The idea of matter can be found deep within the annals of western philosophy. Hundreds of years before Socrates was born, ancient Greek philosophers toyed with the notion that everything is made of fundamental parts. Some postulated that water was the basic element found in every physical thing; Others believed that the distinction belonged to air or fire.

In the 5th century BC, Democritus argued that all materials consisted of tiny, indivisible particles called “atoms,” floating in a void. The philosophy of atomism may have actually originated a century earlier in the ancient Indian schools of materialism, but that debate has yet to be resolved. Despite sharing a name, these atoms weren’t much like the elemental particles we know today – they came in an infinite number of shapes and sizes and had no internal structure.

Aristotle later argued that matter, or “hyle,” was directly related to change. In his view, matter was an underlying principle, rather than a physical substance. Imagine eating an apple: After you’ve finished chowing down, your body will retain the apple. But not the whole fruit – just some aspect of it, the part that Aristotle called matter. This may seem obvious now, but it was a revolutionary concept at the time.

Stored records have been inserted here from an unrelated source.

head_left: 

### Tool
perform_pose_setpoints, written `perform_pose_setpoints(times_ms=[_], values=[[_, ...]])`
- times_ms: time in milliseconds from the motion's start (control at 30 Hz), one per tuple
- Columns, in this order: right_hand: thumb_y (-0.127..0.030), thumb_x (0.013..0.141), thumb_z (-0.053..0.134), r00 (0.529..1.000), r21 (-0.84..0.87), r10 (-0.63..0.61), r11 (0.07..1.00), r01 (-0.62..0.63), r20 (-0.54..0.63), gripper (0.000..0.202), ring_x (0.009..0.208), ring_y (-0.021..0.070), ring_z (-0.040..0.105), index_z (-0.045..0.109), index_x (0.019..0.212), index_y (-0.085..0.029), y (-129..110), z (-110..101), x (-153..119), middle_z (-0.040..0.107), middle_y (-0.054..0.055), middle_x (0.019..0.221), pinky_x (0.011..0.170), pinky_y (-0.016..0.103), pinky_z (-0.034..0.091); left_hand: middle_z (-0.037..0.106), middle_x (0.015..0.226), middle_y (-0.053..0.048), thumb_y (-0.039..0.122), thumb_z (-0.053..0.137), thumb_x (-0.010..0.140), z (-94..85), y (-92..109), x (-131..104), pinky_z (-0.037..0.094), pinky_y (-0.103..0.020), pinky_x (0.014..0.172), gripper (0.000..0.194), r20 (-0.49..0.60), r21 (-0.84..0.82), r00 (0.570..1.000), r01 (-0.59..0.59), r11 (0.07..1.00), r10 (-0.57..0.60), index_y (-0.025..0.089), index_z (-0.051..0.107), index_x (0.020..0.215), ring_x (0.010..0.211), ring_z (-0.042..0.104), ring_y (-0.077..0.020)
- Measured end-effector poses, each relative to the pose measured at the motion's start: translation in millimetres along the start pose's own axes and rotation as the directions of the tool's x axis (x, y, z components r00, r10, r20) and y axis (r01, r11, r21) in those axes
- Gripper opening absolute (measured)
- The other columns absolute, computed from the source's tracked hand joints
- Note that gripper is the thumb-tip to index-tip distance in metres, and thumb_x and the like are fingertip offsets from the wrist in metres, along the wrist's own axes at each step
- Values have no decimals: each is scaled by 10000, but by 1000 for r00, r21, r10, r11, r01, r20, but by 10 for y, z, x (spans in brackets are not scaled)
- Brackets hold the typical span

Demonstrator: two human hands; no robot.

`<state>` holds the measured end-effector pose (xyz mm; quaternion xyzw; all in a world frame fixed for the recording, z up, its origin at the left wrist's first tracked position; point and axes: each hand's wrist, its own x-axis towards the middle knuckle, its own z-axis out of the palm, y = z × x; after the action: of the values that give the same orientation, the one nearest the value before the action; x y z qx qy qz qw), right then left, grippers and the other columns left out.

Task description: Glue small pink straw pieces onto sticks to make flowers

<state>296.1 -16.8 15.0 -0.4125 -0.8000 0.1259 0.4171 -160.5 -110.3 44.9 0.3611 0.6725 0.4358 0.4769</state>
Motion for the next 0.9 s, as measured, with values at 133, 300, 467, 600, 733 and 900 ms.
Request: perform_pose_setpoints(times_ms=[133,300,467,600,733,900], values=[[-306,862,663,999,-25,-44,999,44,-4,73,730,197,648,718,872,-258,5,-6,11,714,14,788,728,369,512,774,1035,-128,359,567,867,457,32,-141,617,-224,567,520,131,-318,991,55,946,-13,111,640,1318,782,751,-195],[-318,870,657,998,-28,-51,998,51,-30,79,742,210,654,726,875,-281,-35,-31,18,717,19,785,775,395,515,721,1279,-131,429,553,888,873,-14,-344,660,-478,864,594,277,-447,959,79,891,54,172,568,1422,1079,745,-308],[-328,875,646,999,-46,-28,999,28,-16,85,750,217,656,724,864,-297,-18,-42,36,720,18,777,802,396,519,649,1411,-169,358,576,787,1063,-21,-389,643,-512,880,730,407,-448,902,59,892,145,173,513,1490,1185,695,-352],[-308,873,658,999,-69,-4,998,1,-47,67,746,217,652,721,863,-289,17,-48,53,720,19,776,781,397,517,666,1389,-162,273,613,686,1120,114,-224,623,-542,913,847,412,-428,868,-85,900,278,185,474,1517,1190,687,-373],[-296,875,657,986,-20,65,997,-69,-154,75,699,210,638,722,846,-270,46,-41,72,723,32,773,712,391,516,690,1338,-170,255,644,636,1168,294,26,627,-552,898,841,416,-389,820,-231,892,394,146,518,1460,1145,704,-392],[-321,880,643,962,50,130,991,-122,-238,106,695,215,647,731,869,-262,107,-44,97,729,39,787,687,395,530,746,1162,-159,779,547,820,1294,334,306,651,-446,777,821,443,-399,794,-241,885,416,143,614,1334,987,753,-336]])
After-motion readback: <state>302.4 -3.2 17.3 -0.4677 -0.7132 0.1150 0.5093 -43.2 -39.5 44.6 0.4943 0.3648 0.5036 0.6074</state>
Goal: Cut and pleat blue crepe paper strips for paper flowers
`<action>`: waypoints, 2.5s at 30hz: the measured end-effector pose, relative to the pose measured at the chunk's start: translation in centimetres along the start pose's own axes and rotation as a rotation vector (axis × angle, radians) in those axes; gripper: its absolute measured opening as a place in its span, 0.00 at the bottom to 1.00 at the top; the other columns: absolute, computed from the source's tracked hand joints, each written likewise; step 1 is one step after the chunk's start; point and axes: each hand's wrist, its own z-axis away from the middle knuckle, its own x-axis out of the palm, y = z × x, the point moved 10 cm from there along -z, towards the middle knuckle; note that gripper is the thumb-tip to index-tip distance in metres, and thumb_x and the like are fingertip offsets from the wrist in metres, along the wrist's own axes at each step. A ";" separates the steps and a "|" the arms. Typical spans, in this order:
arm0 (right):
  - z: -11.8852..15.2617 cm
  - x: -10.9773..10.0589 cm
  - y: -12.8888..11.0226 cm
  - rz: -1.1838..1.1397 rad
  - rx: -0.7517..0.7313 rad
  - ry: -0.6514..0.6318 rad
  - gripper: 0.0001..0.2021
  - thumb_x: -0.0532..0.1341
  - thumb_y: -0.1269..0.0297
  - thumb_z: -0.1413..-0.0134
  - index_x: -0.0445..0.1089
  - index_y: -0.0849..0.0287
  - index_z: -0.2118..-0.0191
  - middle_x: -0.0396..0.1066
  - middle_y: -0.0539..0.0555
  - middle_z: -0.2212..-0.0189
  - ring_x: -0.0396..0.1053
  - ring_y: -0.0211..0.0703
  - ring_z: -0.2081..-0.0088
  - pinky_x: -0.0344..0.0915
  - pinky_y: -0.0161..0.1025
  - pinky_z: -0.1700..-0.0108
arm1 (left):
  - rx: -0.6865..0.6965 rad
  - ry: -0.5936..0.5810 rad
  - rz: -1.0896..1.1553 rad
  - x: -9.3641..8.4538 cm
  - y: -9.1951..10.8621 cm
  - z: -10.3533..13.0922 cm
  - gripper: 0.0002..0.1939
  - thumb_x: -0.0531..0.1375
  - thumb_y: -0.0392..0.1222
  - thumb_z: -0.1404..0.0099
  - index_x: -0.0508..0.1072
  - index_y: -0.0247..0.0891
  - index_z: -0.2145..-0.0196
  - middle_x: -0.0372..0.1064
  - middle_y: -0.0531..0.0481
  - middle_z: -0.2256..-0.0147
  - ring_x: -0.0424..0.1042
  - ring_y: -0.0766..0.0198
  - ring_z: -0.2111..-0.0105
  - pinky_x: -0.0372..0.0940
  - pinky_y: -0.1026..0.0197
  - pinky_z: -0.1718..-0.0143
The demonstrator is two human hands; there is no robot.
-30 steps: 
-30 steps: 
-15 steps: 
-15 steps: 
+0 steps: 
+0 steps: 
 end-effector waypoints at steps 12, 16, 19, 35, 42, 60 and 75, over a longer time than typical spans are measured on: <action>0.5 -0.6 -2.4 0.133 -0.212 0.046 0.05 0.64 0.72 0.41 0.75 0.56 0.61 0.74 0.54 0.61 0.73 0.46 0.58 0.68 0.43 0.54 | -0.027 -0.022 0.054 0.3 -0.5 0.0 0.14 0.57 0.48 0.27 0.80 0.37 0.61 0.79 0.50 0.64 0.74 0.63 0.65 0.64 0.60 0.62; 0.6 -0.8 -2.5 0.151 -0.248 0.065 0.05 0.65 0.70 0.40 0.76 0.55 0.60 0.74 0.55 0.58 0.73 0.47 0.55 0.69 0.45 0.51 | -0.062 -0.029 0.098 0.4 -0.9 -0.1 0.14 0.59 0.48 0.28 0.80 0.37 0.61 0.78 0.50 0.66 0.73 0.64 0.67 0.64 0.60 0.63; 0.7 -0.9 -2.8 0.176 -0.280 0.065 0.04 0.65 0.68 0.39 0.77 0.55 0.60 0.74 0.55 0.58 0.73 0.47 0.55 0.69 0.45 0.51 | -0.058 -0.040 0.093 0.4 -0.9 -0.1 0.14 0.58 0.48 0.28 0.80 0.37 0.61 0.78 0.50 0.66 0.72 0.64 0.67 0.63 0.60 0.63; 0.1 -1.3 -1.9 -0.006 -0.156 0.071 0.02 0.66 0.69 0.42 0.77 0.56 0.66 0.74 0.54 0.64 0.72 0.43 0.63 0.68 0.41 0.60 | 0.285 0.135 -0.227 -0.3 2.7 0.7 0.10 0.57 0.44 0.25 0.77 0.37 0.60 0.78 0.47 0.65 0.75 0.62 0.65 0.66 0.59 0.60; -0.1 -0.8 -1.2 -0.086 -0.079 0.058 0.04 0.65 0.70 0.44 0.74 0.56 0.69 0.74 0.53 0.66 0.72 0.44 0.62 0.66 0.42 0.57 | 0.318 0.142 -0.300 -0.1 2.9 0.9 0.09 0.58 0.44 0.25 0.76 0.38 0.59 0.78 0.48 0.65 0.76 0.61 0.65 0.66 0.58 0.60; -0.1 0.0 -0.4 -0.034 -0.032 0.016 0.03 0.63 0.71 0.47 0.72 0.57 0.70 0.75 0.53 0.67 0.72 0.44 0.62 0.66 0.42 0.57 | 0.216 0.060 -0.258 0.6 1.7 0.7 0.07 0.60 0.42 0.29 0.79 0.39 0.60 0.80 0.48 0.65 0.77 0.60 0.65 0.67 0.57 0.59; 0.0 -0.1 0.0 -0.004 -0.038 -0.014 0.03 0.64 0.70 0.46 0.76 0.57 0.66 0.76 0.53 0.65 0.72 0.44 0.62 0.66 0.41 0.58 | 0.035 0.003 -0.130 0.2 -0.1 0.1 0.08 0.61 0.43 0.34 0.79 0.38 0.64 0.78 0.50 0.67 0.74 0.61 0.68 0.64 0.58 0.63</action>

Nearly 2,000 years later, René Descartes and Isaac Newton began to assign mathematical concepts, such as inertia and gravity, to the physical properties of matter. This set off a new surge of scientific discovery. In 1897, J.J. Thompson discovered the first subatomic particle: the electron. Physicists later identified new phases of matter – superfluids, condensates, Quantum Hall states, photonic matter, and more – beyond the fundamental solids, liquids, gases, and plasmas.

Quantum mechanics, the set of rules which govern the entire universe on the subatomic scale, emerged a few years later. And that’s where the story of three British physicists really begins.